Behavioral Health Crisis Unit scheduled to open in 2024

Behavioral Health Crisis Unit scheduled to open in 2024

Image of a proposed crisis triage center during a presentation by UNMH CEO Kate Becker to the Bernalillo County Commission in August. (Courtesy of UNMH CEO Kate Becker)

When Bernalillo County instituted a special behavioral health tax seven years ago, one of the key expectations was that the county would use the money to create a treatment option for people suffering from a health crisis. mental illness or substance abuse who might otherwise end up in the emergency room or even in jail.
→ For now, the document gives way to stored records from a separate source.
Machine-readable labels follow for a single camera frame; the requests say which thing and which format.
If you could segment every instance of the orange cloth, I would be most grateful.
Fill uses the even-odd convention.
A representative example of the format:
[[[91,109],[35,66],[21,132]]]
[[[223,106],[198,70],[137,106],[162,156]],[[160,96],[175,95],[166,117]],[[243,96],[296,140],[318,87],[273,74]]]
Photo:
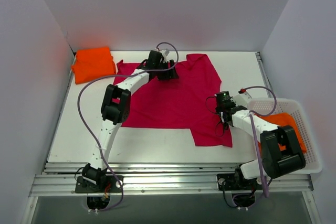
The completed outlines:
[[[267,121],[269,123],[277,124],[279,126],[286,126],[286,125],[292,126],[293,129],[295,130],[296,136],[298,137],[299,144],[300,144],[302,152],[303,153],[307,152],[307,148],[304,145],[303,139],[301,137],[301,134],[299,132],[298,127],[296,126],[295,120],[290,114],[284,112],[284,113],[279,113],[279,114],[275,114],[275,115],[260,116],[260,118],[264,119],[265,121]],[[285,146],[279,145],[279,147],[280,147],[281,151],[286,149]]]
[[[116,64],[109,47],[78,50],[76,62],[71,66],[75,84],[95,80],[116,73]]]

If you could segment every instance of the orange fabric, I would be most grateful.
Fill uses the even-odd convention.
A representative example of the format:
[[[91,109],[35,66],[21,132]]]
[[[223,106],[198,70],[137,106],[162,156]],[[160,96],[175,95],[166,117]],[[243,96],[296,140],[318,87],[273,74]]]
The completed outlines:
[[[303,139],[302,139],[301,134],[299,132],[299,128],[297,127],[294,118],[290,114],[284,112],[284,113],[279,113],[279,114],[275,114],[275,115],[260,116],[260,118],[264,119],[265,121],[267,121],[269,123],[277,124],[279,126],[286,126],[286,125],[292,126],[293,129],[295,130],[296,136],[298,137],[299,144],[300,144],[300,147],[302,149],[302,152],[303,153],[307,152],[307,148],[304,145]],[[279,147],[280,147],[281,151],[286,149],[285,146],[279,145]]]
[[[95,80],[116,73],[116,64],[109,47],[78,50],[76,62],[71,66],[75,84]]]

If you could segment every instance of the white wall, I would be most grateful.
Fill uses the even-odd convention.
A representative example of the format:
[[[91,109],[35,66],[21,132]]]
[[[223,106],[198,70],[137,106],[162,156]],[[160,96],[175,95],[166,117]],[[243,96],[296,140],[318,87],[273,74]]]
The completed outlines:
[[[257,51],[287,0],[45,0],[72,48]]]
[[[314,198],[322,223],[335,223],[336,0],[289,0],[261,56],[277,94],[309,116],[324,159]]]
[[[71,51],[43,0],[0,0],[0,222],[21,220],[51,144]]]

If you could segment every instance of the white plastic basket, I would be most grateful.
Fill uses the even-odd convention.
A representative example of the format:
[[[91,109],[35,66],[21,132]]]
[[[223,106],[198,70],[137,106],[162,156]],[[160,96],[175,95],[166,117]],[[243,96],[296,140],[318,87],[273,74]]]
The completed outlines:
[[[252,99],[248,104],[248,109],[254,110],[260,114],[267,114],[272,110],[273,106],[273,98],[259,98]],[[293,172],[293,174],[311,174],[320,172],[322,170],[322,162],[301,105],[294,100],[277,99],[277,107],[273,114],[282,112],[287,112],[294,118],[307,148],[307,152],[303,154],[306,159],[306,167]]]

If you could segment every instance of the black mounting plate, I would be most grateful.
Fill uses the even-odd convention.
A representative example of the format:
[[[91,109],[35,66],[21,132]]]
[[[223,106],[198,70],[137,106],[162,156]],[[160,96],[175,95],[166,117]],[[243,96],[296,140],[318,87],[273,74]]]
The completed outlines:
[[[123,176],[117,176],[119,180],[123,184]],[[111,183],[110,193],[121,193],[121,189],[116,186],[117,180],[114,176],[107,176],[108,182]],[[103,193],[105,188],[101,189],[98,186],[88,182],[87,180],[83,179],[82,176],[77,178],[75,193],[76,194],[94,194],[94,193]]]
[[[219,183],[220,179],[224,179],[224,190],[225,191],[242,191],[247,190],[246,188],[241,188],[235,181],[235,174],[234,173],[226,173],[226,174],[217,174],[217,184],[218,184],[218,190],[223,191],[222,184]],[[257,190],[262,190],[262,186],[258,183],[255,183],[255,186],[257,187]]]

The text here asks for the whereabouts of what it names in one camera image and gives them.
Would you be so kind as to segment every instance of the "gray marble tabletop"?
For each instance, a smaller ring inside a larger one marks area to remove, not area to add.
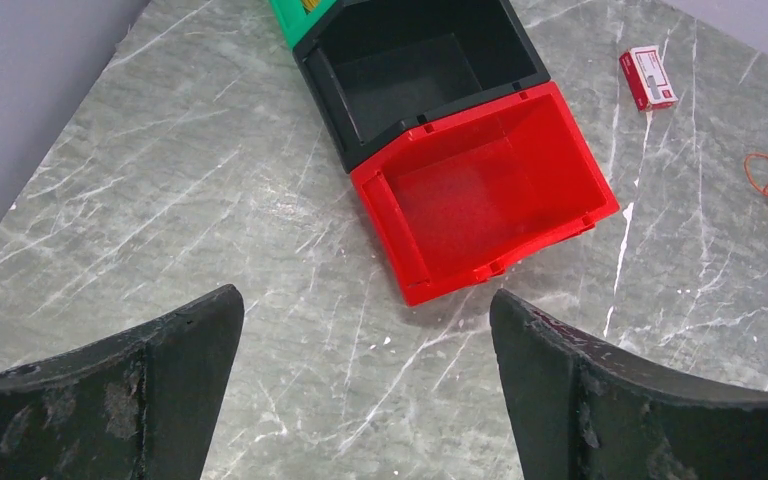
[[[768,57],[659,2],[521,0],[622,212],[404,306],[265,0],[157,0],[0,227],[0,370],[233,283],[247,318],[204,478],[522,478],[488,333],[504,286],[768,389]],[[681,101],[638,113],[658,44]]]

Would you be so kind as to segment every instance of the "storage bin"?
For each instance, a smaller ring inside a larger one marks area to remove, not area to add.
[[[347,172],[410,128],[549,81],[508,0],[337,0],[293,53]]]
[[[292,50],[310,27],[334,5],[336,0],[321,0],[310,12],[305,11],[301,0],[269,0],[278,24],[284,32],[287,45]]]
[[[619,210],[552,82],[408,130],[351,179],[409,305]]]

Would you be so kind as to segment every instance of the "yellow object in green bin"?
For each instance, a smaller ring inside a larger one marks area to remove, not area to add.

The county partially achieved that goal by opening a Crisis Stabilization Unit inside its CARE campus in southeast Albuquerque in late 2019, though County Executive Julie Morgas Baca said it it was more of a “social” model with peer support systems.

The county is still working on the comprehensive, purpose-built facility on the University of New Mexico campus to support the most acute clients. It has earmarked $30 million for the project, including $20 million for construction and $10 million for operation.

Officials expect to dedicate the ground later this month and open it in early 2024.

“I recognize that this is long overdue,” said Morgas Baca.

She said there were reasons why it took years to get to this point. The county had to identify a medical partner — ultimately reaching an agreement with UNM Hospital — find a specific location and go through the university’s project approval process. The parties settled on a site with a pair of university buildings south of Marble and west of Vassar. They were busy and the university had to find other premises for these employees and services. The buildings then had to be demolished.

The facility will eventually have 16 patient rooms where people can stay for up to 14 days, as well as a “peer lounge” for potential peer support or advice, the city said last month. UNMH CEO Kate Becker at the Bernalillo County Commission.

It will also include 10 exam rooms for psychiatric emergency services and a shell space “likely for more ambulatory access to behavioral health,” Becker said.